Depuis deux décennies, nous assistons à une réduction systématique des nouvelles constructions en Belgique au profit de projets de rénovation, y compris de reconversion. Le nombre de permis d’urbanisme délivrés pour des bâtiments résidentiels indique qu’en 1996, on dénombrait 60 % de nouvelles constructions, contre 40 % de rénovations. En 2015, cette proportion a presque totalement basculé avec 44 % de constructions neuves, contre 56 % de rénovations. On ne dispose malheureusement pas de chiffres précis sur le nombre de logements réalisés chaque année en Belgique grâce à des projets de reconversion. En Région wallonne, au cours de la période 2008-2012, 7,9 % de la production de logements – soit près de 6600 logements – résultaient de projets de reconversion, y compris des projets de réaménagement consistant en des démolitions et de nouvelles constructions. Les projets de reconversion réalisés depuis 2000 sont répartis sur l’ensemble du territoire belge. Cependant, en raison de l’offre de biens disponibles, de la demande locale de logements et de la dynamique économique, ils se situent principalement dans les zones urbaines et périphériques du nord du pays.
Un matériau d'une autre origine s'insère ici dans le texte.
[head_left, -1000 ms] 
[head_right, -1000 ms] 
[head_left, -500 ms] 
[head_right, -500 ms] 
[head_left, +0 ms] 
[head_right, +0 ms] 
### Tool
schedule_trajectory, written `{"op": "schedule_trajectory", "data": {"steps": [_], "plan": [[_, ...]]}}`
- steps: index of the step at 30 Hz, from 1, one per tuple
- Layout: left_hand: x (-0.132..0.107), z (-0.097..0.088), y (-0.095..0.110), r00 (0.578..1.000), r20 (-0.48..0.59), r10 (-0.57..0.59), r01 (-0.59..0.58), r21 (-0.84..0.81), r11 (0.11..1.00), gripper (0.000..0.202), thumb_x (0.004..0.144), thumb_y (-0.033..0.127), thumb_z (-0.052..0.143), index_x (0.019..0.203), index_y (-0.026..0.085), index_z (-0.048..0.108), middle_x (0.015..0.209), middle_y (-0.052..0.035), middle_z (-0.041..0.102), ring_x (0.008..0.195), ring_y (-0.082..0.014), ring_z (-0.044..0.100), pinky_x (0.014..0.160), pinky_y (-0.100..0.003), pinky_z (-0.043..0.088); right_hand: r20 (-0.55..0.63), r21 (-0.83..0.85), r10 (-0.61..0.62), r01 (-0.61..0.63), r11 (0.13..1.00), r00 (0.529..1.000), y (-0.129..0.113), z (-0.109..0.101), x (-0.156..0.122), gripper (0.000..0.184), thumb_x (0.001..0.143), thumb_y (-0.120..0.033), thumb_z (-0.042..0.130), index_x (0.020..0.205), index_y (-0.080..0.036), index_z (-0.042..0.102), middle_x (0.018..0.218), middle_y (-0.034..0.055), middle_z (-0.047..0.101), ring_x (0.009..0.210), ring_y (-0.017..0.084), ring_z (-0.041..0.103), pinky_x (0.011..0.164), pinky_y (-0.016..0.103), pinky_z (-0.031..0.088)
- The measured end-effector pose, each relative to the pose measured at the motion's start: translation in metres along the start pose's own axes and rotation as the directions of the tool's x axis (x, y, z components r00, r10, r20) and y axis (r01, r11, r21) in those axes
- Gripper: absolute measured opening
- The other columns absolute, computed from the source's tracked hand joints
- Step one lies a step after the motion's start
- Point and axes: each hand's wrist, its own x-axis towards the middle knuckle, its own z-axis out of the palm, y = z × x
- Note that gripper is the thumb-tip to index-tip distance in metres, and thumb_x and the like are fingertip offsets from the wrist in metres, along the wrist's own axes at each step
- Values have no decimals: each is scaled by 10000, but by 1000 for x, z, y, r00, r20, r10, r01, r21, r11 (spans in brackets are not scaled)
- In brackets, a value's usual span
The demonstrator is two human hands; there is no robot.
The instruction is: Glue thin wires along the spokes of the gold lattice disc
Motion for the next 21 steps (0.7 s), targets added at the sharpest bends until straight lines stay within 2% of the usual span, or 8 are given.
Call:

Il semble qu’actuellement, la différence entre le marché des nouvelles constructions et celui de la reconversion pour les projets immobiliers résidentiels est faible. Les plus grands acteurs immobiliers sont actifs sur les deux marchés. Plusieurs promoteurs se sont spécialisés dans la reconversion de sites industriels à grande échelle, tels que Re-vive, PSR ou Equilis.

Tant les promoteurs qui construisent des logements en vue de les vendre (p. ex. Matexi) que les sociétés immobilières spécialisées dans l’immobilier résidentiel destiné au marché locatif (par ex. Home Invest Belgium) sont actifs sur le marché de la reconversion.

Dans la pratique, un projet de reconversion est généralement précédé d’un transfert de propriété de l’ancien propriétaire au promoteur.